Teams installed a hybrid venturi system to correct primary airflow measurement issues, as well as a hot air blast gate for safety, and mill sweeps. GVEA also delved deeply to revise associated documentation, and in particular, its standard operating procedures, including the startup procedure to ensure an open air-path to the boiler, proper control of airflow and coal flow at all load conditions, and to ensure any piping transporting coal remained above minimum line velocity to avoid coal layout. And to ensure those procedures were followed, the company retrained personnel. Plant employees needed to “know how the fuel system works and how to control it,” Kirkenir said.

Third Try’s a Charm

First fire of the overhauled unit began in July 2018—barely seven months after demolition of the old fuel transport system and construction of the redesigned system had kicked off. Tuning and testing continued through September, when the unit was declared commercial. An outage was taken in October to install selective catalytic cataylst, the last step in achieving the rigorous emission requirements. The unit resumed commercial operation in November 2018. So far, the modifications have operated as designed, said Kirkenir. “Since that time, there have been zero mill puffs—and definitely no explosions,” he noted.

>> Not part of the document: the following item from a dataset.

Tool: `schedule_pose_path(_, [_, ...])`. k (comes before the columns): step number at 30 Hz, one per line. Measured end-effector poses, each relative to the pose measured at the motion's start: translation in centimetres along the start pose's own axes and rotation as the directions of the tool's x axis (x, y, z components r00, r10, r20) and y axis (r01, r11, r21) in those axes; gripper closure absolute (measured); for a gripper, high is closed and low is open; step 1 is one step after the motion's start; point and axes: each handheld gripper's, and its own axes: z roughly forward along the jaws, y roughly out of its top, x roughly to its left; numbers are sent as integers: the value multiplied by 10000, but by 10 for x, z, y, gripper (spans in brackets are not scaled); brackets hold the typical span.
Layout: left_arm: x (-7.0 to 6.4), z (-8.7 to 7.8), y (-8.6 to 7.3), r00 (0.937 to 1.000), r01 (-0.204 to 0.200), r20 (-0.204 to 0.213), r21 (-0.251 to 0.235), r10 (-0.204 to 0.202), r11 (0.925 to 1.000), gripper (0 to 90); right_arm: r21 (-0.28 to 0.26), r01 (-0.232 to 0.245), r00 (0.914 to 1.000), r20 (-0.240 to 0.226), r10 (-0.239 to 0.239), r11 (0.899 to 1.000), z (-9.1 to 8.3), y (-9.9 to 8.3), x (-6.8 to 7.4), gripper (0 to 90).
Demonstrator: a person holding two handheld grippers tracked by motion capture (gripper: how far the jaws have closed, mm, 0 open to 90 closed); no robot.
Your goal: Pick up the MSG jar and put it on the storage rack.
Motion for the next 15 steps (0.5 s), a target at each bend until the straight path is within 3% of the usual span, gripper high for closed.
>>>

Kirkenir pointed to diligent development, including painstaking design work to ensure the solutions fit Healy 2’s unique conditions with precision. Accomplishing the massive overhaul in such a short time is a stunning achievement, despite the region’s brutal climate. “One of the biggest challenges was working through the winter months, which has only a few hours of daylight, temperatures averaging –25F—with a few days at –40F—and occasional winds coming through the mountains at up to 80 miles per hour,” he said. Logistics was also a huge factor in meeting time schedules. “Some items were shipped in by truck through Canada, and bulk items came by ship from Seattle to Anchorage, then to Fairbanks, and finally Healy,” he said.

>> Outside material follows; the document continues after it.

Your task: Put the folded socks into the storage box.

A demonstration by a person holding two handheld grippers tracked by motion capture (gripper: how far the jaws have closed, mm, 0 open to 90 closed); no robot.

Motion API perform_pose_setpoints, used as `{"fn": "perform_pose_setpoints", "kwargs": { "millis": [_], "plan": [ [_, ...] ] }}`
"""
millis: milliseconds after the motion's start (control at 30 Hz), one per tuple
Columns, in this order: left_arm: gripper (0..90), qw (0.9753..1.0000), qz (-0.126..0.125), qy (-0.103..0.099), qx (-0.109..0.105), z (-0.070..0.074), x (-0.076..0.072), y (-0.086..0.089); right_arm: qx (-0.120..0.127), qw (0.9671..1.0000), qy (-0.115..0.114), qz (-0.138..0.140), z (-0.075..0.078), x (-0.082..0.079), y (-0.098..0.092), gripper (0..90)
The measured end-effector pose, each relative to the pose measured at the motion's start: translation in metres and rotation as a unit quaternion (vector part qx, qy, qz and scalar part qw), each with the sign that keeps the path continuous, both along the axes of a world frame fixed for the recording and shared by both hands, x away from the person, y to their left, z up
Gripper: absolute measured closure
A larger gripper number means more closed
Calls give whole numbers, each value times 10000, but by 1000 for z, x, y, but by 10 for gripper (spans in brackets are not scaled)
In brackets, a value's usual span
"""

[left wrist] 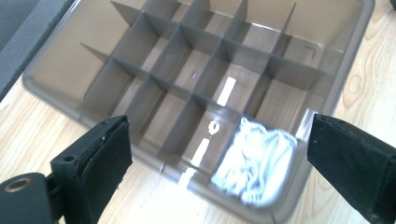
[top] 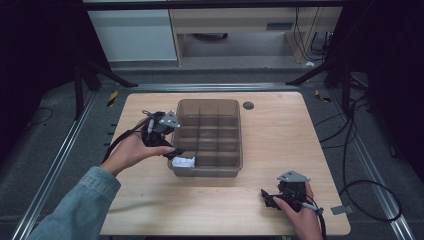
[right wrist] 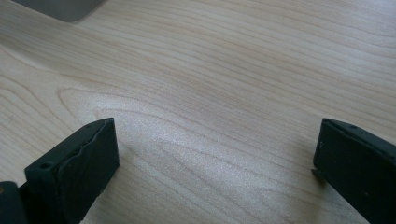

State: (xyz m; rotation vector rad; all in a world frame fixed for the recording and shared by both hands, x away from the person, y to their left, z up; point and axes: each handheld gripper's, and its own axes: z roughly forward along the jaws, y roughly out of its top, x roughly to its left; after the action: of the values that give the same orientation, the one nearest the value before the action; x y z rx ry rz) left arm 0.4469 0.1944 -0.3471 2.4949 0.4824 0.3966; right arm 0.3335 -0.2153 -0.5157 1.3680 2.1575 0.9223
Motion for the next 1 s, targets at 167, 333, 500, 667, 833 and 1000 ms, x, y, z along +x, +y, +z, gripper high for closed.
{"fn": "perform_pose_setpoints", "kwargs": {
  "millis": [167,333,500,667,833,1000],
  "plan": [
    [50,9994,239,-78,-222,-1,-11,26,-9,10000,-19,14,0,0,0,4],
    [50,9988,389,-233,-156,-9,-27,51,-14,10000,-15,7,0,0,0,3],
    [46,9977,581,-180,-296,-23,-44,76,-9,10000,-13,12,0,0,0,4],
    [47,9961,770,-7,-424,-44,-58,94,5,10000,-7,-18,0,-1,0,4],
    [49,9956,889,68,-303,-68,-66,103,10,10000,-10,-18,0,-1,0,3],
    [50,9943,994,266,-281,-93,-70,109,3,10000,-9,-16,0,-1,0,3]
  ]
}}
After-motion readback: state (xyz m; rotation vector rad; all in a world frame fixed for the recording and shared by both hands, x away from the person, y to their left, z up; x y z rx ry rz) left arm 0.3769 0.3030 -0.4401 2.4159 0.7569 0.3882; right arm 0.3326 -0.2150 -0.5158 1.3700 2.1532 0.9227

The end result has been fruitful for a wide range of stakeholders, from UCM to GVEA and all its members, as well as for the residents of Healy. It may have a larger significance for other coal operators too. “The lessons learned at Healy may assist others in the use of low-quality coals,” Kirkenir said. POWER’s editors agree: For ingenuity and determination, and for overcoming a barrage of challenges to refurbish a unit that is essential for regional power reliability, Healy is a worthy winner of this Top Plant recognition. ■

—Sonal Patel is a POWER senior associate editor.